Jonathan Webb, CEO of The Nuclear Company, a self-described "fleet-scale nuclear deployment company" and one of the bidders under consideration for the project, sent a letter to Santee Cooper withdrawing its proposal on Oct. 23, just one day before the utility's announcement.

In the letter, Webb said The Nuclear Company estimated completion of the units could cost about $20 billion to $30 billion.

"We are further concerned that the RFP process itself may have been fundamentally compromised by the evaluation of bids outside the established framework, by parties previously involved in the V.C. Summer project, and with access to information that the other parties did not have," Webb wrote.

"The lessons of this industry's history are clear: When nuclear projects advance outside disciplined and transparent frameworks, the consequences are not hypothetical; they are catastrophic."

The Nuclear Company and Santee Cooper did not immediately respond to requests for comment Oct. 24.

"Brookfield is a majority owner of Westinghouse, which added to their proposal," Staton said.

"Westinghouse looks forward to partnering closely with Santee Cooper and Brookfield to explore the restart of the V.C. Summer Nuclear Station expansion," Westinghouse spokesperson Brian McCrone told Platts, part of S&P Global Commodity Insights.

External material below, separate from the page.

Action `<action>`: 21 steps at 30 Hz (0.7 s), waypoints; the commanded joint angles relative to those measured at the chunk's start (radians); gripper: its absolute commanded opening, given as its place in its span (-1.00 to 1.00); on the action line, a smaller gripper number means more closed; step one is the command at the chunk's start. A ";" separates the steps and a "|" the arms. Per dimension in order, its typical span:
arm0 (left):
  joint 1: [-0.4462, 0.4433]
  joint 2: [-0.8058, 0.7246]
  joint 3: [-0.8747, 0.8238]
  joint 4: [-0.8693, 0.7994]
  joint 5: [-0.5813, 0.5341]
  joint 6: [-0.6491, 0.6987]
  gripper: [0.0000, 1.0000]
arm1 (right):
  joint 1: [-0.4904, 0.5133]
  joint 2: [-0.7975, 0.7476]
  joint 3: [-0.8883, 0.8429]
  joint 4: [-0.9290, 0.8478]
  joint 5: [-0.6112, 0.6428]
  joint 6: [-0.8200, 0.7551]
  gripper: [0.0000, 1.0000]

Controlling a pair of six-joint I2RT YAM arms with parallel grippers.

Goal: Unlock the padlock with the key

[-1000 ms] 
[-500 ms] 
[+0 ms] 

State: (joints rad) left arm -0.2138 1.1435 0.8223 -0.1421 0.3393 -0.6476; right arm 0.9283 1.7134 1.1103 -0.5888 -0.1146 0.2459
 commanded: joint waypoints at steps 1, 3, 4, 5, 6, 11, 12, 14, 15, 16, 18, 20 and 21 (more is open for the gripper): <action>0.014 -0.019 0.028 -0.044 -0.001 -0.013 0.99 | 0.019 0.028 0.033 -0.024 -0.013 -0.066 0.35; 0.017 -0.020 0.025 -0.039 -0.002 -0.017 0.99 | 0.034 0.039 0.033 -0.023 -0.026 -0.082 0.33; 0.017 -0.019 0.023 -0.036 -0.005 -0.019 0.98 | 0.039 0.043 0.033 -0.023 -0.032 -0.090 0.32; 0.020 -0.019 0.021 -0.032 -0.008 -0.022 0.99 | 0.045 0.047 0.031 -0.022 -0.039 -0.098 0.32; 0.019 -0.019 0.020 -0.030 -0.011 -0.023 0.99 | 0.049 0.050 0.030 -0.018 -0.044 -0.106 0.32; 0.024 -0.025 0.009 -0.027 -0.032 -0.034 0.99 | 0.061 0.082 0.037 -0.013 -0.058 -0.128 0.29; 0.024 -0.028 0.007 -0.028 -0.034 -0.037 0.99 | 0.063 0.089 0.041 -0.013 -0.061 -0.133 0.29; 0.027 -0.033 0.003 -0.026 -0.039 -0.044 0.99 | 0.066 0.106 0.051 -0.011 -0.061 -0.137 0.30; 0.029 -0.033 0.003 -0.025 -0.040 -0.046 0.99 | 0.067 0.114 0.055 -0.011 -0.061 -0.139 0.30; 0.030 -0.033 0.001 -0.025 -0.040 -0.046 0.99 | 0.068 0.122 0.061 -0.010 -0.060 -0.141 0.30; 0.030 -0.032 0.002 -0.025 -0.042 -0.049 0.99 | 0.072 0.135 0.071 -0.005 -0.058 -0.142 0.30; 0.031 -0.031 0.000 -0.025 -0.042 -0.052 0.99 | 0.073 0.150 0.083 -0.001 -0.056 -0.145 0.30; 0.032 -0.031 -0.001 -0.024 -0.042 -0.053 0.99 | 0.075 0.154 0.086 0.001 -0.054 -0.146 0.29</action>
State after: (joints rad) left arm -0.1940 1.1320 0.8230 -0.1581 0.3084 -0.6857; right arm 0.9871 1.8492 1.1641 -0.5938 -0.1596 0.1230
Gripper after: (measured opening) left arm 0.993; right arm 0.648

"The V.C. Summer project will be an economic engine for South Carolina that creates thousands of good-paying engineering, construction and operations jobs, while expanding the state's industrial base. The AP1000 is already setting operational performance and availability records globally and is the right solution to meet the future energy needs of South Carolina."

Unfinished reactors

The two abandoned AP1000 units are identical to those operating at Southern Co.'s Vogtle Nuclear Plant in Georgia, officials have said. V.C. Summer unit 2 is about 48% complete and unit 3 is "significantly less than that," making unit 2 the more attractive and likely candidate for renewed construction, according to Jim Little.

Little is a member of the South Carolina Governor's Nuclear Advisory Council who previously worked at Westinghouse, the primary contractor on the unfinished Summer expansion and the two Vogtle units that entered service in 2023 and 2024.

Santee Cooper leaders said President Donald Trump's executive orders aimed at boosting nuclear generation in the US and congressional preservation of nuclear tax credits in the federal budget law passed earlier this year "encouraged the completion of partially started nuclear resources ... that was directed directly at Santee Cooper."

Santee Cooper had been marketing equipment from units 2 and 3 for several years, through Westinghouse for nuclear-specific equipment and a third party for other components. The utility has sold more than $100 million in equipment, including reactor coolant pumps. Many of those parts have not been delivered yet, however.

About 80% to 90% of the hard parts required to complete both reactors are still in inventory, Santee Cooper's Steve Nance said during a March 31 Nuclear Advisory Council meeting.

Members of the South Carolina Governor's Nuclear Advisory Council in October 2024 first called for a study into restarting construction on the V.C. Summer expansion. Gov. Henry McMaster has also advocated for completion of the project.

The US Nuclear Regulatory Commission on June 30 renewed the operating license for unit 1 of the single-unit Summer plant, which began operating in 1984 and produces about 1,000 MW, for the second time, extending it for another 20 years to Aug. 6, 2062.

Joint gas plant

The Santee Cooper board also approved the utility moving forward to jointly build and own a 2,200-MW combined-cycle gas plant with Dominion, a project previously approved by state energy legislation.

"Santee Cooper is answering the call for energy solutions to power continued prosperity in South Carolina," Staton said. "These new projects will go a long way in meeting future energy demands and powering progress across the state."